Major proposed change: Experiment/Dataset many-to-many

2 views

Skip to first unread message

Tim Dettrick

unread,

Apr 15, 2012, 9:01:49 PM4/15/12

to tardis...@googlegroups.com

Greetings all,

Short version:

We (the team here at UQ) are considering making the Experiment/Dataset relationship many-to-many (ie. Datasets can exist in multiple experiments) with a view to generalizing experiment into a “collection” of datasets. The aim is to solve the “3-tier problem” for everybody without breaking lots of existing functionality based on experiments. In the process, grouping datasets would start feeling more like tagging than hierarchical placement.

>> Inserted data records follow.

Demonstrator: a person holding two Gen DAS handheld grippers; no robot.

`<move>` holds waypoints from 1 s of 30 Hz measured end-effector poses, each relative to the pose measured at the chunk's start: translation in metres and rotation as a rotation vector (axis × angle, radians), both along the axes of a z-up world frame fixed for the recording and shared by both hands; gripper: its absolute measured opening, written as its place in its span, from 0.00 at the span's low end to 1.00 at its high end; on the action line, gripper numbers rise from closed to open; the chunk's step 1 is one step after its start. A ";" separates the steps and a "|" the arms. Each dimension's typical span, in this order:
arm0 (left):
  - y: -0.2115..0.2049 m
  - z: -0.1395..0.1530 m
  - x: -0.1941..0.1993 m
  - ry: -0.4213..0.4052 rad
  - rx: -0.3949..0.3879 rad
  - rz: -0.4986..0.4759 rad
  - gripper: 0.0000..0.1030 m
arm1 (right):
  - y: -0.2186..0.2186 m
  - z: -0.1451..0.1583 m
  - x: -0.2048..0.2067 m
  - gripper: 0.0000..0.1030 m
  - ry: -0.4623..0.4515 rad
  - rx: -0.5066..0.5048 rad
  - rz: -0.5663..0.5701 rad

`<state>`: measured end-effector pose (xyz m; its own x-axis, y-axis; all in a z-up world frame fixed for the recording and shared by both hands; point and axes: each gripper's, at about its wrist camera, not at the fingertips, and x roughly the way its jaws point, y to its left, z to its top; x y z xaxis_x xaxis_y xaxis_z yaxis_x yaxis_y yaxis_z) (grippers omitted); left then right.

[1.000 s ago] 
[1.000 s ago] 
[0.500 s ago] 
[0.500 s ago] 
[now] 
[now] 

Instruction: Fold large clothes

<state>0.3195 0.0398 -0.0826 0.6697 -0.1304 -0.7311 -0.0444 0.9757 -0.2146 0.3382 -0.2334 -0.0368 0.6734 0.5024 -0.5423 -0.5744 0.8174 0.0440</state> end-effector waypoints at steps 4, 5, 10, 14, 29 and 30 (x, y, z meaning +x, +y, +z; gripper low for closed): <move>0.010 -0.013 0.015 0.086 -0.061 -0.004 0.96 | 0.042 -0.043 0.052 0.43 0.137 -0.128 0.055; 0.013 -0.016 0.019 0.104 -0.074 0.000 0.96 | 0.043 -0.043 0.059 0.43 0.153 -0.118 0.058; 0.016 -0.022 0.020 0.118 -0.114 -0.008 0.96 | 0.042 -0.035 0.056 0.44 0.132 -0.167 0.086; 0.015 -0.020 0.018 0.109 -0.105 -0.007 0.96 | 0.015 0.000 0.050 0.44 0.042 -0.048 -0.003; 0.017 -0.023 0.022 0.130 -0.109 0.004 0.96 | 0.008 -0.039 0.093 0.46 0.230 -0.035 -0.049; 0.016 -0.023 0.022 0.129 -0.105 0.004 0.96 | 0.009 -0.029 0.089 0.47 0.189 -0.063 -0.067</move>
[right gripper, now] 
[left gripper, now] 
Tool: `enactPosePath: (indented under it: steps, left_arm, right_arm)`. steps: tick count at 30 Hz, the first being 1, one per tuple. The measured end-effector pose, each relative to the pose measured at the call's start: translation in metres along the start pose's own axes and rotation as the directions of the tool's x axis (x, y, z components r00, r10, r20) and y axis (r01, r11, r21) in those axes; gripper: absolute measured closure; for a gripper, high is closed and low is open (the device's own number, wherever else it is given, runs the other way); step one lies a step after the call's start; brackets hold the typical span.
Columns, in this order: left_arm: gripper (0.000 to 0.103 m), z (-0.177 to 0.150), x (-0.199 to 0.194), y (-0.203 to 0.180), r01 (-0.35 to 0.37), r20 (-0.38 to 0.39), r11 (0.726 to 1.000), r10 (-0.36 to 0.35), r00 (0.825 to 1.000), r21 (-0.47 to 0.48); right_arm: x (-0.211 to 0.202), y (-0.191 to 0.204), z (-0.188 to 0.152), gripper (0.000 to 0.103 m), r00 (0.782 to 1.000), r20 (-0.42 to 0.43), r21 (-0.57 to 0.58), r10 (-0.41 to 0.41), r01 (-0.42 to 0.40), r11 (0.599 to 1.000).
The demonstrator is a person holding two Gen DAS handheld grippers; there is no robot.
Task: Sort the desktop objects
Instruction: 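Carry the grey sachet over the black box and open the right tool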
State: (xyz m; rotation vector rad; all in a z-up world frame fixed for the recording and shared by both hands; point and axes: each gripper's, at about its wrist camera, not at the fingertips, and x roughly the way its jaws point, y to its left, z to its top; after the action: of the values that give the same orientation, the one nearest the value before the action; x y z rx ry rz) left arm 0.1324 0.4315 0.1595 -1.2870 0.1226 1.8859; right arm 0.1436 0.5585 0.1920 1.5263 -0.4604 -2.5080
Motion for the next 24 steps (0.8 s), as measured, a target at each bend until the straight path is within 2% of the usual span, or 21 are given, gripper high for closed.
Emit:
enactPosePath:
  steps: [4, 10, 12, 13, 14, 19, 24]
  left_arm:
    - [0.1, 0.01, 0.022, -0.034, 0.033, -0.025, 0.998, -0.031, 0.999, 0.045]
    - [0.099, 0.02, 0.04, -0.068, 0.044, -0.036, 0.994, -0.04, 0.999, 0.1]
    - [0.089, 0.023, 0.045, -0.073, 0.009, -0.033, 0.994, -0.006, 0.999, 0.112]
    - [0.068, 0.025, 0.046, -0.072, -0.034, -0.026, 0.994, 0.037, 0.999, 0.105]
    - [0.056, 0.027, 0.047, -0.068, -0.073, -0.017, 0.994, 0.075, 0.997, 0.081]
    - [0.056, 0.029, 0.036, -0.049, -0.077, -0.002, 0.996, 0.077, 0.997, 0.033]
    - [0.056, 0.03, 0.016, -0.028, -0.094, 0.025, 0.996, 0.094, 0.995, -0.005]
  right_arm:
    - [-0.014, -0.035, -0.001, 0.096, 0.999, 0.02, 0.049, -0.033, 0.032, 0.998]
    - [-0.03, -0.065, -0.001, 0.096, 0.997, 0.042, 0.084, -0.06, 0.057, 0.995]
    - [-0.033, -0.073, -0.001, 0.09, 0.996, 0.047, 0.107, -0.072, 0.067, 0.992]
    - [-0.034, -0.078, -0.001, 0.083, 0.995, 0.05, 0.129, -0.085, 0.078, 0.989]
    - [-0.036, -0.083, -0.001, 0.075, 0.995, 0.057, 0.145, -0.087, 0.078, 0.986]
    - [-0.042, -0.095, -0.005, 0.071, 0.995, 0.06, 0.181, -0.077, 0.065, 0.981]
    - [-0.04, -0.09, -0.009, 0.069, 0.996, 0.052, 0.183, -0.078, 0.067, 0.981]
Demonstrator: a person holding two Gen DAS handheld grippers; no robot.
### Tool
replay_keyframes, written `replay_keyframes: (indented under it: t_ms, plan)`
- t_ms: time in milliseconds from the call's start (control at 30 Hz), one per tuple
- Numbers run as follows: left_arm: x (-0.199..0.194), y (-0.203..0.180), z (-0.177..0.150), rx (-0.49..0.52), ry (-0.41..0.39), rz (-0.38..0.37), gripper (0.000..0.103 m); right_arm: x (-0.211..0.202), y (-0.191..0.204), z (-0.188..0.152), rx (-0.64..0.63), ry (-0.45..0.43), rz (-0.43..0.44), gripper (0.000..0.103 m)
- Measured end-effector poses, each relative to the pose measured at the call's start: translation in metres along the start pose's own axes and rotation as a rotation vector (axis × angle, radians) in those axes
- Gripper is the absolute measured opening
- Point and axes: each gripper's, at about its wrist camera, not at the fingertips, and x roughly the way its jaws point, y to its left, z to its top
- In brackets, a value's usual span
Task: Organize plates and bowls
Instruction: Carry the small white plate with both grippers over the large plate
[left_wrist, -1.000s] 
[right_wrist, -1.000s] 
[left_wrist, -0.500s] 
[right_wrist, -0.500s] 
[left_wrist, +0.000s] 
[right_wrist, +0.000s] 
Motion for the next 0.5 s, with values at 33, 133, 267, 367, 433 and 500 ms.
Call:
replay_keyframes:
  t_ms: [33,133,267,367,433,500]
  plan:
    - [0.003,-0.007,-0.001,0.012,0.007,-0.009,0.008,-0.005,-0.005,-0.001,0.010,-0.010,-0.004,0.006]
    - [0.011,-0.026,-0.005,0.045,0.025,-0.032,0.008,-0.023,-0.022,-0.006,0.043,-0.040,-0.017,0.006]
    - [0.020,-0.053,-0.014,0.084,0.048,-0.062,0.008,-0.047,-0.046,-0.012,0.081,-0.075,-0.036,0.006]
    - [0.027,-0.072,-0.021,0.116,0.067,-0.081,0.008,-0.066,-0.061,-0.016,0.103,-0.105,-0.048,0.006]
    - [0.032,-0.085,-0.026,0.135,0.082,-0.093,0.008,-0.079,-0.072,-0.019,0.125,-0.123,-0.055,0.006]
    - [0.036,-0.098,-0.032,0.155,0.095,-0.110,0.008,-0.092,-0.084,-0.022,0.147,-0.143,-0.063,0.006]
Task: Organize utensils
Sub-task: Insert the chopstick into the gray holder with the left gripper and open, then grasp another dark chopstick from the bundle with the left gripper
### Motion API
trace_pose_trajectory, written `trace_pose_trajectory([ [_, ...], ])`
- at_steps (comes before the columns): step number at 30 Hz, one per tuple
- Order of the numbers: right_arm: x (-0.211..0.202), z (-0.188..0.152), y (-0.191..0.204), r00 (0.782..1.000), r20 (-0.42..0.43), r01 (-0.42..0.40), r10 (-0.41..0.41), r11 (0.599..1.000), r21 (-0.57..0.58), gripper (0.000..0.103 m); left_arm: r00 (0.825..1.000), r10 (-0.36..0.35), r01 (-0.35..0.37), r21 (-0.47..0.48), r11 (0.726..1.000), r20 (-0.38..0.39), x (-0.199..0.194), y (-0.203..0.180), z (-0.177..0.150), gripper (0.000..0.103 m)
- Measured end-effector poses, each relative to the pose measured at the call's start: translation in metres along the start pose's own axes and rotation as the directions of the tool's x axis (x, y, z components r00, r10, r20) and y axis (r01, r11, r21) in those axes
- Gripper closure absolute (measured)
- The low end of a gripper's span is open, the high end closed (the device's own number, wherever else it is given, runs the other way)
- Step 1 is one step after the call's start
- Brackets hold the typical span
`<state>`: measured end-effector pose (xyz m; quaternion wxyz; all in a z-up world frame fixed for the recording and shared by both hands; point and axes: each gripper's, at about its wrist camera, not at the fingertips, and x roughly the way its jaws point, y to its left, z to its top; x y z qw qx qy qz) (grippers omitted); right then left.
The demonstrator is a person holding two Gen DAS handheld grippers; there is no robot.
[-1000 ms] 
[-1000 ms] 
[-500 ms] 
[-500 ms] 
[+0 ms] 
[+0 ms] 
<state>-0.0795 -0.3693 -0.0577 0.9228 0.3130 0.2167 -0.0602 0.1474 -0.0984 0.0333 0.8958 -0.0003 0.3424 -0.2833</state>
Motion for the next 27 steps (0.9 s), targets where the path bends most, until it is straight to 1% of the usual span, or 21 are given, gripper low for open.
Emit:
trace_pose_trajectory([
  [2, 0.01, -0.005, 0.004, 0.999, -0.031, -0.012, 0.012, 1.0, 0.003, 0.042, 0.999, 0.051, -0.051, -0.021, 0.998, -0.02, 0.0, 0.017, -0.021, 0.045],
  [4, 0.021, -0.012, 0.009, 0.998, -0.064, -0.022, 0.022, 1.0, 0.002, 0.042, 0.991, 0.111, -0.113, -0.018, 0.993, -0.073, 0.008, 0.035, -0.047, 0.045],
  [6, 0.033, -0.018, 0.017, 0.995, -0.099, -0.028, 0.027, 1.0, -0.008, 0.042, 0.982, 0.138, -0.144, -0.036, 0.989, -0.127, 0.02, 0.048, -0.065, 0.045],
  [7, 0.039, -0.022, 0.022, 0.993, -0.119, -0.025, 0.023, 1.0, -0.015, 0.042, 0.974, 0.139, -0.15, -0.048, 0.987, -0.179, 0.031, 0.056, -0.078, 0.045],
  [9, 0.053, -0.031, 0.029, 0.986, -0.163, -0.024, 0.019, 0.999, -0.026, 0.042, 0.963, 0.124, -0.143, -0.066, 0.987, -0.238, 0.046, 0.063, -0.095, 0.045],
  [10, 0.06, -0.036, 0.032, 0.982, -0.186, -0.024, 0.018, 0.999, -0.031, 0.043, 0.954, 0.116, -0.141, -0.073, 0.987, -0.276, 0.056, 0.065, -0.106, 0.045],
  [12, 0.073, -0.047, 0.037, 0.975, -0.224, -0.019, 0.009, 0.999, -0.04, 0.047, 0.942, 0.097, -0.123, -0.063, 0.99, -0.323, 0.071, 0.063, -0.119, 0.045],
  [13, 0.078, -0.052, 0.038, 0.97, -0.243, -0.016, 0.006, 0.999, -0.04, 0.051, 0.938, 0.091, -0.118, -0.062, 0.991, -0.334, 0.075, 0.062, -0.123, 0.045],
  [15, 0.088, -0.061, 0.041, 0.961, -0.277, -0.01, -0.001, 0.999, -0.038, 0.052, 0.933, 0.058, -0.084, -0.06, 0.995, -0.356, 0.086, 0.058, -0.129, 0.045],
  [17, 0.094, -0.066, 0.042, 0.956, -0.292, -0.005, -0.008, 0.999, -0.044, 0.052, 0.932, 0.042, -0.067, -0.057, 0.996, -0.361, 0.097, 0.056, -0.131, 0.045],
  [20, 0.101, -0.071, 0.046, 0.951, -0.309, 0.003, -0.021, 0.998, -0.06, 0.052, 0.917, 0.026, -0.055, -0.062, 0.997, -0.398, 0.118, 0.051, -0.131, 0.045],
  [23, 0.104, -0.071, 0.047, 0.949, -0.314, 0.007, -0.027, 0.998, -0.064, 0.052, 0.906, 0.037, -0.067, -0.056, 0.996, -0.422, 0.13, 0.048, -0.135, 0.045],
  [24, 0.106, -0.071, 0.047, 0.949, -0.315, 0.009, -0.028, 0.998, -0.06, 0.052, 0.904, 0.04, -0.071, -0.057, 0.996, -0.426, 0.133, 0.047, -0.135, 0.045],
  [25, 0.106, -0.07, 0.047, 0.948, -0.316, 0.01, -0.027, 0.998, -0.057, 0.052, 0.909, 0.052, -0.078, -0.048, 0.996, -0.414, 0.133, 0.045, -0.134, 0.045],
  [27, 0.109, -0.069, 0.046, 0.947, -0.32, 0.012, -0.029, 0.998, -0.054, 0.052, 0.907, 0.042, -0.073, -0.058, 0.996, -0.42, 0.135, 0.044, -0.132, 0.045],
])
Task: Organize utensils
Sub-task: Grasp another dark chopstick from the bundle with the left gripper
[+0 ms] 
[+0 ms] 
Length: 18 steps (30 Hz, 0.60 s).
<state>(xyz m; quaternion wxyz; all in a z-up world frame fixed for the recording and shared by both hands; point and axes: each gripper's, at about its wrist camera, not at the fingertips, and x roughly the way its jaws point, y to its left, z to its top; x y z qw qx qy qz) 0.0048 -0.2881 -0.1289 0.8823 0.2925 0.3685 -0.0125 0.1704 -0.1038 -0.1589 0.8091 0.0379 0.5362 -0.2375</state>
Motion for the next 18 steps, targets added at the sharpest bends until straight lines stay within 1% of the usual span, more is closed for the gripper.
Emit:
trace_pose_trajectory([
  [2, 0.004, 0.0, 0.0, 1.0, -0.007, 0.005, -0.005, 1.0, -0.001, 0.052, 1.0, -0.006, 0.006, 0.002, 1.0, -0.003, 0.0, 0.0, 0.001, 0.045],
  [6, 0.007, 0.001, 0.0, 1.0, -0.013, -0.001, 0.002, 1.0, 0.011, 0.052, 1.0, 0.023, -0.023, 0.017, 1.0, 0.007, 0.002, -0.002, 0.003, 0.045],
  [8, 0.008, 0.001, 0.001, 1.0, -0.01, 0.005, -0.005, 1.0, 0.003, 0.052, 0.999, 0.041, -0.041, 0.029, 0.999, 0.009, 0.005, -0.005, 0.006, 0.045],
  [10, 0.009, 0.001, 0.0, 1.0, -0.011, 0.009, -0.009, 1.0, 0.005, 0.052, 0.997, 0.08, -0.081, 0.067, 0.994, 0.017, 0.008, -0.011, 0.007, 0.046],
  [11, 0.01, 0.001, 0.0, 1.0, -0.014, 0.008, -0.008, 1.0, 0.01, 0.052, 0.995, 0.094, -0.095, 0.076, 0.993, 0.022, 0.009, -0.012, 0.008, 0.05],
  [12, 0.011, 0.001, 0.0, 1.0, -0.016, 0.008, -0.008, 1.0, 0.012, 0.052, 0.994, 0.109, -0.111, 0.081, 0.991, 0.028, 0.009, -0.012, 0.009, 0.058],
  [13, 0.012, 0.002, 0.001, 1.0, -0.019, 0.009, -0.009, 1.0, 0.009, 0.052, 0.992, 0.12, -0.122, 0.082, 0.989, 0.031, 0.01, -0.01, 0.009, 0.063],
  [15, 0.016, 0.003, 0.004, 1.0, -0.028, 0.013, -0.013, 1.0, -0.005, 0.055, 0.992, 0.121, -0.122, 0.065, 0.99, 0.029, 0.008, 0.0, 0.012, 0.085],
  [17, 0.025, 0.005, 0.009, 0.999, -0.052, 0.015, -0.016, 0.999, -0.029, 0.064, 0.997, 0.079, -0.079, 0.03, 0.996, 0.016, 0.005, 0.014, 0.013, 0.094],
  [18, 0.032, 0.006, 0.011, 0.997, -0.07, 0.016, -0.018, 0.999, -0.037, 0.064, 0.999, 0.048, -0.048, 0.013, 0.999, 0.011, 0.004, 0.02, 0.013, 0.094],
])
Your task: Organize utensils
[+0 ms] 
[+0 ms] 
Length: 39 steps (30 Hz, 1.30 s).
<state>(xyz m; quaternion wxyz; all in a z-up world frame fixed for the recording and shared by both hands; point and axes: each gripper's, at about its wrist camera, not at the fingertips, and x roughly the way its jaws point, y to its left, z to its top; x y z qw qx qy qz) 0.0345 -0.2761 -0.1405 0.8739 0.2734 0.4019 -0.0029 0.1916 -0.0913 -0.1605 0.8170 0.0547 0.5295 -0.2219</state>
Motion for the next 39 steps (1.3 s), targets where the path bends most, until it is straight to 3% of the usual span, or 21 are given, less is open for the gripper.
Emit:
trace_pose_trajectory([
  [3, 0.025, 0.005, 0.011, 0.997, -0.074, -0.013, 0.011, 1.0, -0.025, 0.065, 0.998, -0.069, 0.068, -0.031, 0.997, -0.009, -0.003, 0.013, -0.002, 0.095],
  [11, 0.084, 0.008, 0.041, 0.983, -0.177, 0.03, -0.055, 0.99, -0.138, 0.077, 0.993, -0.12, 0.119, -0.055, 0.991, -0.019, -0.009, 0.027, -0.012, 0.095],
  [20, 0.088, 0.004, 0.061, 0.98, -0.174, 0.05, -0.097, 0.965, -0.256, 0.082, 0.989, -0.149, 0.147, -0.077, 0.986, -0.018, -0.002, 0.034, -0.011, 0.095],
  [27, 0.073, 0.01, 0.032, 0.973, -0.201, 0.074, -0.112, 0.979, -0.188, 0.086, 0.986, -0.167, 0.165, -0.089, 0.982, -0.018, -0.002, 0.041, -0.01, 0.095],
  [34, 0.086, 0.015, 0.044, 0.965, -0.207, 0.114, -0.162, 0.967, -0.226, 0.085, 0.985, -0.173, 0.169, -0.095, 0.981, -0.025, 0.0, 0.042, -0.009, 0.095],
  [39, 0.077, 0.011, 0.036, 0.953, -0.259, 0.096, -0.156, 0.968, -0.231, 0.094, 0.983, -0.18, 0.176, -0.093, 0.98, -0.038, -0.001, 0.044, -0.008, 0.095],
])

This is a medium-term idea, and feedback would be appreciated. The idea is to keep it simple initially and give MyTardis room to grow.

Long version:

We had a chat with our lab managers here at UQ on Friday, and once again we ran into the infamous “3-tier” problem. In this case though, it wasn’t that we needed “n-tiers”, it was more that there were many different ways to collect datasets.

The lab managers pointed out that some researchers would be quite happy to group their data by the booking session that they collected it in, but in other cases grouping by sample would be useful, and in other cases grouping for publication might be useful. We had originally intended to solve this by moving/splitting datasets between collections, but the lab managers pointed out that the relationship to the booking session was actually a nice one to keep for finding data. We could always use metadata to mark it, but that still left us wondering how to initially group datasets.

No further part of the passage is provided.